## [Required work]
Which lines belong in your copy? Those from the start of the data through the line with "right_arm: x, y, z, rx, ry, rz", exactly as written, without any pictures.

*** Opening Supplied material ***

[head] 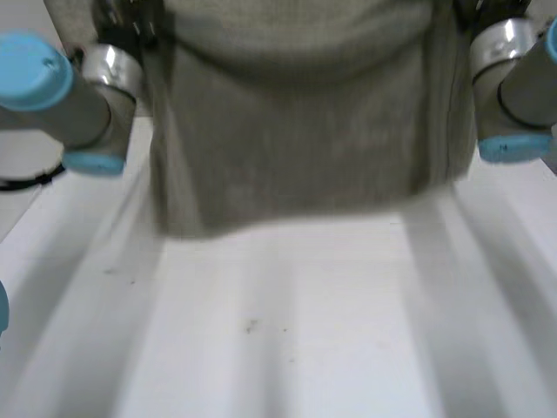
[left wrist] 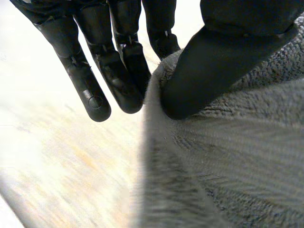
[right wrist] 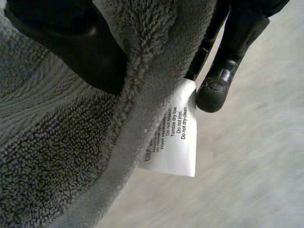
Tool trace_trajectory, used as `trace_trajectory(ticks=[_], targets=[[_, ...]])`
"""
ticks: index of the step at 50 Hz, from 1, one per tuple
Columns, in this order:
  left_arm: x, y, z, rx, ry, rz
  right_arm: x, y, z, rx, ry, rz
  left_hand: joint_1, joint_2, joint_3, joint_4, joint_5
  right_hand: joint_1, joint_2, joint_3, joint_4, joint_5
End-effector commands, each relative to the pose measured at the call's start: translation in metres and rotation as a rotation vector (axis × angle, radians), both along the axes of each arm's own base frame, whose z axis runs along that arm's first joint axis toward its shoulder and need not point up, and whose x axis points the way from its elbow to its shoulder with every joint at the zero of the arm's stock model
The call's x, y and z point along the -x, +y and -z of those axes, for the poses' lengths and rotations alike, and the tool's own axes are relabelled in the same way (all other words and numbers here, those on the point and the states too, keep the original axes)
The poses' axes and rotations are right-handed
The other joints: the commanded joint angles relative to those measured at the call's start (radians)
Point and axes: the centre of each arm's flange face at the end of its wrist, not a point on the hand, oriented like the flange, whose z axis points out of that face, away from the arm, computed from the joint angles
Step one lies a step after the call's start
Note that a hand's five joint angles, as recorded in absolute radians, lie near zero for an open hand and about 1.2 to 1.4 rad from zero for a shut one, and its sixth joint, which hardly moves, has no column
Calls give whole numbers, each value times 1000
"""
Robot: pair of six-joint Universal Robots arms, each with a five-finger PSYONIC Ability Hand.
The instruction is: Fold the towel.
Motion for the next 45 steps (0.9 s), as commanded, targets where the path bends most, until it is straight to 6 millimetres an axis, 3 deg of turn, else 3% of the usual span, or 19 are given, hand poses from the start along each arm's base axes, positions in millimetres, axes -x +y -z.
trace_trajectory(ticks=[1, 5, 6, 8, 9, 10, 11, 12, 13, 14, 15, 16, 17, 19, 21, 26, 30, 39, 45], targets=[[-16, -6, -40, 92, 184, 96, 3, 6, -27, 139, -57, -9, 204, 179, 179, 178, 196, 61, 60, 71, 59, 56], [-17, -9, 8, -125, 164, 110, 3, 5, -1, 11, -38, -42, 204, 179, 179, 178, 196, 61, 60, 71, 59, 56], [-17, -9, 8, -126, 164, 110, 3, 5, -1, 10, -38, -43, 204, 179, 179, 178, 196, 61, 60, 71, 59, 56], [-22, -5, 58, -305, 115, 96, 0, 11, 44, -219, 46, -96, 204, 179, 179, 178, 196, 61, 60, 71, 59, 56], [-22, -5, 59, -306, 115, 96, 0, 11, 44, -220, 46, -96, 204, 179, 179, 178, 196, 61, 60, 71, 59, 56], [-22, 2, 84, -394, 83, 105, 0, 17, 68, -343, 92, -122, 204, 179, 179, 178, 196, 61, 60, 71, 59, 56], [-22, 2, 85, -395, 83, 106, 1, 26, 94, -478, 135, -149, 204, 179, 179, 178, 196, 61, 60, 71, 59, 56], [-23, 12, 112, -481, 49, 123, 1, 26, 94, -479, 135, -149, 204, 179, 179, 178, 196, 61, 60, 71, 59, 56], [-25, 23, 140, -568, 16, 139, 1, 36, 118, -604, 170, -176, 204, 179, 179, 178, 196, 61, 60, 71, 59, 56], [-25, 23, 140, -569, 16, 139, 3, 47, 142, -721, 199, -194, 204, 179, 179, 178, 196, 61, 60, 71, 59, 56], [-27, 37, 166, -648, -17, 161, 3, 47, 142, -722, 199, -195, 204, 179, 179, 178, 196, 61, 60, 71, 59, 56], [-28, 51, 188, -717, -53, 189, 4, 56, 163, -812, 225, -211, 204, 179, 179, 178, 196, 61, 60, 71, 59, 56], [-28, 51, 188, -718, -53, 190, 4, 56, 163, -813, 226, -211, 204, 179, 179, 178, 196, 61, 60, 71, 59, 56], [-28, 66, 207, -774, -92, 215, 8, 68, 196, -919, 257, -219, 204, 179, 179, 178, 196, 61, 60, 71, 59, 56], [-33, 92, 235, -851, -179, 230, 12, 72, 205, -950, 267, -212, 204, 179, 179, 178, 196, 61, 60, 71, 59, 56], [-40, 119, 245, -870, -301, 212, 25, 75, 218, -1010, 266, -173, 204, 179, 179, 178, 196, 61, 60, 71, 59, 56], [-43, 130, 237, -851, -336, 203, 37, 80, 209, -1026, 238, -150, 204, 179, 179, 178, 196, 61, 60, 71, 59, 56], [-62, 138, 194, -781, -305, 148, 56, 103, 188, -1031, 237, -118, 204, 179, 179, 178, 196, 61, 60, 71, 59, 56], [-75, 151, 155, -738, -287, 112, 63, 139, 150, -1029, 285, -128, 204, 179, 179, 178, 196, 61, 60, 71, 59, 56]])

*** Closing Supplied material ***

## [Written solution]
[head] 
[left wrist] 
[right wrist] 
Tool trace_trajectory, used as `trace_trajectory(ticks=[_], targets=[[_, ...]])`
"""
ticks: index of the step at 50 Hz, from 1, one per tuple
Columns, in this order:
  left_arm: x, y, z, rx, ry, rz
  right_arm: x, y, z, rx, ry, rz

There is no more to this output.